**EXERCISE INSTRUCTIONS:** Skip the images; return every entry exactly.

**Collected data entries:**
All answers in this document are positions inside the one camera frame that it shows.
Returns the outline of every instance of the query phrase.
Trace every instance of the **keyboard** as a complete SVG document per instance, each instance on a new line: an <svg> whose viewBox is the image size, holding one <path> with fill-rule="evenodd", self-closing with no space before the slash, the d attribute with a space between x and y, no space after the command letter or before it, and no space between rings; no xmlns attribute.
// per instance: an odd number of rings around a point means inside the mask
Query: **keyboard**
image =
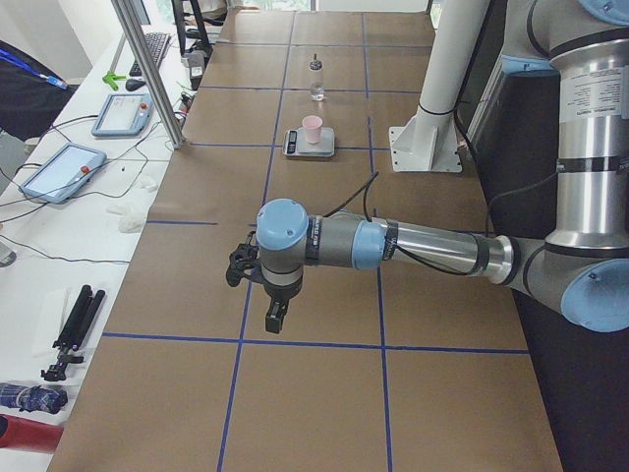
<svg viewBox="0 0 629 472"><path fill-rule="evenodd" d="M159 65L166 55L169 40L170 34L167 32L146 32L144 34L144 41L146 41L150 57L153 59L157 69L159 69ZM131 67L131 71L129 71L129 75L131 77L138 77L142 75L142 70L140 69L138 61L134 62L134 65Z"/></svg>

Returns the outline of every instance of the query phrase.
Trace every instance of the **white desk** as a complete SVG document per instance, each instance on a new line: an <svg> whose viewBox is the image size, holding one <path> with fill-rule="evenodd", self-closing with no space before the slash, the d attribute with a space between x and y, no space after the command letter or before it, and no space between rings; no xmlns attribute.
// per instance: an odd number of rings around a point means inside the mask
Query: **white desk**
<svg viewBox="0 0 629 472"><path fill-rule="evenodd" d="M114 91L101 78L111 65L117 45L118 39L105 51L55 123L98 114L107 95ZM129 44L126 43L116 72L119 75L127 75L132 63L133 54ZM190 86L187 72L181 65L176 35L171 39L168 54L160 67L160 73L170 102L175 104L184 87ZM117 92L126 92L124 83L124 81L118 82L120 88ZM93 119L66 125L61 129L73 143L103 150L111 159L120 156L138 140L145 137L159 120L159 115L155 111L144 131L138 137L130 139L94 138L90 133ZM65 142L66 139L59 133L54 131L48 133L29 157L28 163L45 162ZM98 171L79 191L79 195L89 192L121 195L132 185L145 163L142 177L150 178L159 185L172 153L172 147L163 126L157 125L139 148L147 156L148 162L140 153L131 150ZM21 170L15 181L24 182L33 171ZM50 256L129 261L140 239L140 233L120 232L118 229L120 216L109 212L108 208L112 205L131 205L135 211L146 214L155 195L154 190L150 192L136 185L121 199L89 195L60 206L48 205L28 216L5 223L0 234L33 246ZM20 201L23 198L24 196L16 186L10 184L0 197L0 205ZM0 220L23 214L39 205L21 202L0 206ZM50 346L58 335L54 326L61 323L62 317L59 304L55 307L46 306L45 302L50 294L67 293L65 307L65 316L67 316L84 284L91 285L94 291L103 289L106 292L105 299L84 343L86 348L82 352L86 354L86 361L83 364L69 366L68 379L55 383L62 385L68 391L70 397L68 405L57 415L41 412L21 413L16 409L0 407L0 413L3 414L22 416L49 424L63 424L70 416L91 353L98 343L127 265L51 261L29 249L16 247L4 240L3 242L17 253L18 258L12 265L0 268L0 312L2 314L0 356L3 360L0 364L0 382L45 384L39 372L42 369L47 370L48 366L56 361L59 351ZM48 326L49 332L46 330L42 332L43 326ZM0 449L0 470L44 471L51 457L52 455L49 454Z"/></svg>

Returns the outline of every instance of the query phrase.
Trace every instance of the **lanyard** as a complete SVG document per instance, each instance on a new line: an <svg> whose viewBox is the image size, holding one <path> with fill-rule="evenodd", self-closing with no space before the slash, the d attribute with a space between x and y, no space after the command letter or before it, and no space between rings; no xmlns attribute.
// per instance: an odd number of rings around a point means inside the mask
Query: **lanyard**
<svg viewBox="0 0 629 472"><path fill-rule="evenodd" d="M31 67L29 64L24 62L22 59L14 56L13 54L5 51L4 49L0 49L0 60L8 62L9 64L13 64L14 66L27 71L29 74L33 76L40 77L41 79L44 79L52 86L58 87L59 89L65 90L68 88L68 84L66 84L62 80L57 79L56 77L53 77L53 76L46 76L44 74L37 72L33 67Z"/></svg>

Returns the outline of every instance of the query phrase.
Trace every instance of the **pink cup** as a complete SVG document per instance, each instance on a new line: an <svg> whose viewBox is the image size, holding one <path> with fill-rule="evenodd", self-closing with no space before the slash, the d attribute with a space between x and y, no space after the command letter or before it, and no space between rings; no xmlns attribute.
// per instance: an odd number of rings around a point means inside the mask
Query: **pink cup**
<svg viewBox="0 0 629 472"><path fill-rule="evenodd" d="M306 133L306 142L315 145L321 139L323 120L316 115L309 115L302 120L302 127Z"/></svg>

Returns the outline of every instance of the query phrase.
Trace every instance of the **computer mouse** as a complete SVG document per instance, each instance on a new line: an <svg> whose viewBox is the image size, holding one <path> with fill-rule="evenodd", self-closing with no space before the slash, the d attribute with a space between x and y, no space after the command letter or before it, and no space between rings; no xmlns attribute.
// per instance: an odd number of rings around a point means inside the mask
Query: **computer mouse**
<svg viewBox="0 0 629 472"><path fill-rule="evenodd" d="M139 79L128 79L125 83L125 89L127 89L127 91L134 91L139 89L140 87L144 87L145 85L145 81L141 81Z"/></svg>

**WRITTEN SOLUTION:**
All answers in this document are positions inside the one camera frame that it shows.
Returns the outline of every instance of the query phrase.
Trace every instance of the **keyboard** as a complete SVG document per instance, each instance on a new line: an <svg> whose viewBox is the image size, holding one <path> with fill-rule="evenodd", self-closing with no space before the slash, the d attribute with a space between x and y, no space after the command letter or before it, and no space between rings; no xmlns attribute.
// per instance: an odd number of rings around a point means inside the mask
Query: **keyboard**
image =
<svg viewBox="0 0 629 472"><path fill-rule="evenodd" d="M159 65L166 55L169 40L170 34L167 32L146 32L144 34L144 41L146 41L150 57L153 59L157 69L159 69ZM131 67L131 71L129 71L129 75L131 77L138 77L142 75L142 70L140 69L138 61L134 62L134 65Z"/></svg>

Returns the outline of every instance of the query phrase.
Trace every instance of the **white desk** as a complete SVG document per instance, each instance on a new line: an <svg> whose viewBox is the image size, holding one <path> with fill-rule="evenodd", self-closing with no space before the slash, the d attribute with a space between x and y, no space after the command letter or before it, and no space between rings; no xmlns attribute.
// per instance: an odd number of rings around a point means inside the mask
Query: **white desk**
<svg viewBox="0 0 629 472"><path fill-rule="evenodd" d="M114 91L101 78L111 65L117 45L118 39L105 51L55 123L98 114L107 95ZM129 44L126 43L116 72L119 75L127 75L132 63L133 54ZM190 86L187 72L181 65L176 35L171 39L168 54L160 67L160 73L170 102L175 104L184 87ZM117 92L126 92L124 83L124 81L118 82L120 88ZM93 119L66 125L61 129L73 143L103 150L111 159L120 156L138 140L145 137L159 120L159 115L155 111L144 131L138 137L130 139L94 138L90 133ZM65 142L66 139L59 133L54 131L48 133L29 157L28 163L45 162ZM98 171L79 191L79 195L89 192L121 195L132 185L145 163L142 177L150 178L159 185L172 153L172 147L163 126L157 125L139 148L147 156L148 162L140 153L131 150ZM21 170L15 181L24 182L33 171ZM50 256L129 261L140 239L140 233L120 232L118 229L120 216L109 212L108 208L112 205L131 205L135 211L146 214L155 195L154 190L150 192L136 185L121 199L89 195L60 206L48 205L28 216L5 223L0 234L33 246ZM20 201L23 198L24 196L16 186L10 184L0 197L0 205ZM0 220L23 214L39 205L21 202L0 206ZM50 346L58 335L54 326L61 323L62 317L59 304L55 307L46 306L45 302L50 294L67 293L65 307L65 316L67 316L84 284L91 285L94 291L103 289L106 292L105 299L84 343L86 348L82 352L86 354L86 361L83 364L69 366L68 379L55 383L62 385L68 391L70 397L68 405L57 415L41 412L21 413L16 409L0 407L0 413L3 414L22 416L49 424L63 424L70 416L91 353L98 343L127 265L51 261L29 249L16 247L4 240L3 242L17 253L18 258L12 265L0 268L0 312L2 314L0 356L3 360L0 364L0 382L45 384L39 372L42 369L47 370L48 366L56 361L59 351ZM48 326L49 332L46 330L42 332L43 326ZM0 449L0 470L44 471L51 457L52 455L49 454Z"/></svg>

Returns the outline of every instance of the query phrase.
Trace every instance of the **lanyard** as a complete SVG document per instance, each instance on a new line: an <svg> whose viewBox is the image size, holding one <path> with fill-rule="evenodd", self-closing with no space before the slash, the d attribute with a space between x and y, no space after the command letter or before it, and no space between rings; no xmlns attribute.
// per instance: an odd number of rings around a point means inside the mask
Query: **lanyard**
<svg viewBox="0 0 629 472"><path fill-rule="evenodd" d="M31 67L29 64L24 62L22 59L14 56L13 54L5 51L4 49L0 49L0 60L8 62L9 64L13 64L14 66L27 71L29 74L33 76L40 77L41 79L44 79L52 86L58 87L59 89L65 90L68 88L68 84L66 84L62 80L57 79L56 77L53 77L53 76L46 76L44 74L37 72L33 67Z"/></svg>

Returns the outline of every instance of the query phrase.
Trace every instance of the **pink cup** as a complete SVG document per instance, each instance on a new line: an <svg> whose viewBox is the image size, holding one <path> with fill-rule="evenodd", self-closing with no space before the slash, the d attribute with a space between x and y, no space after the command letter or before it, and no space between rings; no xmlns attribute.
// per instance: an odd number of rings around a point means inside the mask
Query: **pink cup**
<svg viewBox="0 0 629 472"><path fill-rule="evenodd" d="M306 133L306 142L315 145L321 139L323 120L316 115L309 115L302 120L302 127Z"/></svg>

Returns the outline of every instance of the query phrase.
Trace every instance of the **computer mouse** as a complete SVG document per instance, each instance on a new line: an <svg> whose viewBox is the image size, holding one <path> with fill-rule="evenodd", self-closing with no space before the slash, the d attribute with a space between x and y, no space after the command letter or before it, and no space between rings; no xmlns attribute.
// per instance: an odd number of rings around a point means inside the mask
Query: **computer mouse**
<svg viewBox="0 0 629 472"><path fill-rule="evenodd" d="M139 79L128 79L125 83L125 89L127 89L127 91L134 91L139 89L140 87L144 87L145 85L145 81L141 81Z"/></svg>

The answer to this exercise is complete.